2

I need to append a large number of elements to a stxxl vector. What is the most efficient way of adding elements to a stxxl vector? Right now, I'm using push_back of the stxxl vector, but it doesn't seem very efficient. It's far from saturating the disk bandwidth. Is there a better way?

Thanks, Da

Da Zheng
  • 111
  • 2
  • 8
  • Never done anything like this before, but you could maybe try this: Store a relatively-large amount of values in a regular STL container. When a certain limit is reached then resize the STXXL container to adjust for the amount in the STL container.

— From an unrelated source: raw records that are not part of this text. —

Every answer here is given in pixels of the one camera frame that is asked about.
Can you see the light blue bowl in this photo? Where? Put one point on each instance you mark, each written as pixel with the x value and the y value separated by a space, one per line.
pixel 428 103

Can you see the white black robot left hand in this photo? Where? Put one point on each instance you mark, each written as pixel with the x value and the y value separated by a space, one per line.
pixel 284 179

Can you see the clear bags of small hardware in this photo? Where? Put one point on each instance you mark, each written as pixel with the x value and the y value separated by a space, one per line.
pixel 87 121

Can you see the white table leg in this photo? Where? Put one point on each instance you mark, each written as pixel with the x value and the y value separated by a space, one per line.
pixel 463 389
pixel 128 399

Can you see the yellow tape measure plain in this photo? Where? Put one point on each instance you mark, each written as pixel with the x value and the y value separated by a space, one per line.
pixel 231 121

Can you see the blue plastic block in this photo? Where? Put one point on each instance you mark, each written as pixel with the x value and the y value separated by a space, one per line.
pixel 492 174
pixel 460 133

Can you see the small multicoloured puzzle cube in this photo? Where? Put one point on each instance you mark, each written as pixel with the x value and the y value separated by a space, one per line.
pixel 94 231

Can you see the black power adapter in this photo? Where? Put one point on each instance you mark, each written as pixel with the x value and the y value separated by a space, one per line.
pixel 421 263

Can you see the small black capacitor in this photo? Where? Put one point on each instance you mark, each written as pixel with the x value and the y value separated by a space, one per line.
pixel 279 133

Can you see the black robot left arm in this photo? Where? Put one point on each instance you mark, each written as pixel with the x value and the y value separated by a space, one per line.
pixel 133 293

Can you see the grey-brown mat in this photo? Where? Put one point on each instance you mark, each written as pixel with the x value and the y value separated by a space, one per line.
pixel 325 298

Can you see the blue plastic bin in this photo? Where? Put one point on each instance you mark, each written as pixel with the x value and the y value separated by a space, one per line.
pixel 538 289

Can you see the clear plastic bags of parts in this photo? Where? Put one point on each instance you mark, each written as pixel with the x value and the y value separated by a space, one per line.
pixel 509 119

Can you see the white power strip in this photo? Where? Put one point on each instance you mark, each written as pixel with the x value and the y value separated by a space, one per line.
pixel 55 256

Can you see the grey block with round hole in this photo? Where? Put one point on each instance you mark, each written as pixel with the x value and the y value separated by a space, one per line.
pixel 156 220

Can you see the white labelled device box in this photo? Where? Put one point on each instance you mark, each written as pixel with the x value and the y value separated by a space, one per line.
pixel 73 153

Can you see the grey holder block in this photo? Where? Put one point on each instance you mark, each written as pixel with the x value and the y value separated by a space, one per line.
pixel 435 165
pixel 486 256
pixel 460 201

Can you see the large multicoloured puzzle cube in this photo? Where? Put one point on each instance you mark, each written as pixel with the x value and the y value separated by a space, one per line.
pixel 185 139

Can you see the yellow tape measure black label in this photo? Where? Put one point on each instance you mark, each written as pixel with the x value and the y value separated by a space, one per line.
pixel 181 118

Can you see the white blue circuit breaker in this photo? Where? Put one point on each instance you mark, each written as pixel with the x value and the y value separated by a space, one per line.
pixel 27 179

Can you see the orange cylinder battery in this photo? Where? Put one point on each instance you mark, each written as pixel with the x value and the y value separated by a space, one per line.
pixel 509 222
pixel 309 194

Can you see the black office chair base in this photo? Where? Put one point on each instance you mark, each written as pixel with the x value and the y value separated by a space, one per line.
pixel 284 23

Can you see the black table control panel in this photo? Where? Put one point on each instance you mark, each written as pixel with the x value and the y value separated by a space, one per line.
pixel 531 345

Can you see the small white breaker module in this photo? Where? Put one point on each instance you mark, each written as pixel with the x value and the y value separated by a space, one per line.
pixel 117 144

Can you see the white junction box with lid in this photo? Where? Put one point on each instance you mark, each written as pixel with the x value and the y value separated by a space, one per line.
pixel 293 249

Use direct iterator access to fill the new STXXL positions with the STL values. – flakes Nov 24 '14 at 20:55
  • does stxxl's vector have `reserve`? – Tim Seguine Nov 24 '14 at 20:56
  • @TimSeguine: Yes: http://stxxl.sourceforge.net/tags/1.4.1/classstxxl_1_1vector.html#a07c6c6ec13a7a0324c34aad594dac9b7 – Nemo Nov 24 '14 at 23:14

3 Answers3

2

Most of the things written about "Efficient Sequential Reading and Writing to Vectors" apply in your case.

Besides vector_bufwriter, which fills a vector using an imperative loop, there is also a variant of stxxl::stream::materialize() which does it in a functional programming style.

About previously knowing the vector's size: this is not really necessary for EM, since one can allocate blocks on the fly. These will then generally not be in order, but so be it, there is no guarantee on that anyway.

I see someone (me) made vector_bufwriter automatically double the vector's size if the filling reaches the vector's end. At the moment, I don't think this is necessary, maybe one should change this behaviour.

Timo Bingmann
  • 294
  • 1
  • 4
0

According to the documentation:

If one needs only to sequentially write elements to the vector in n/B I/Os the currently fastest method is stxxl::generate.

Does not really answer why push_back should be I/O-inefficient, though.

Nemo
  • 70,042
  • 10
  • 116
  • 153
0

One approach:

  • First reserve the number of elements you need. Resizing a vector with some types can be very time consuming. Appending many elements can result in several resizes as the vector grows.

  • Once resized, append using emplace_back (or simply push if the type is trivial, e.g. int).

Also review the member functions. An implementation which suits your needs well may already exist.

justin
  • 104,054
  • 14
  • 179
  • 226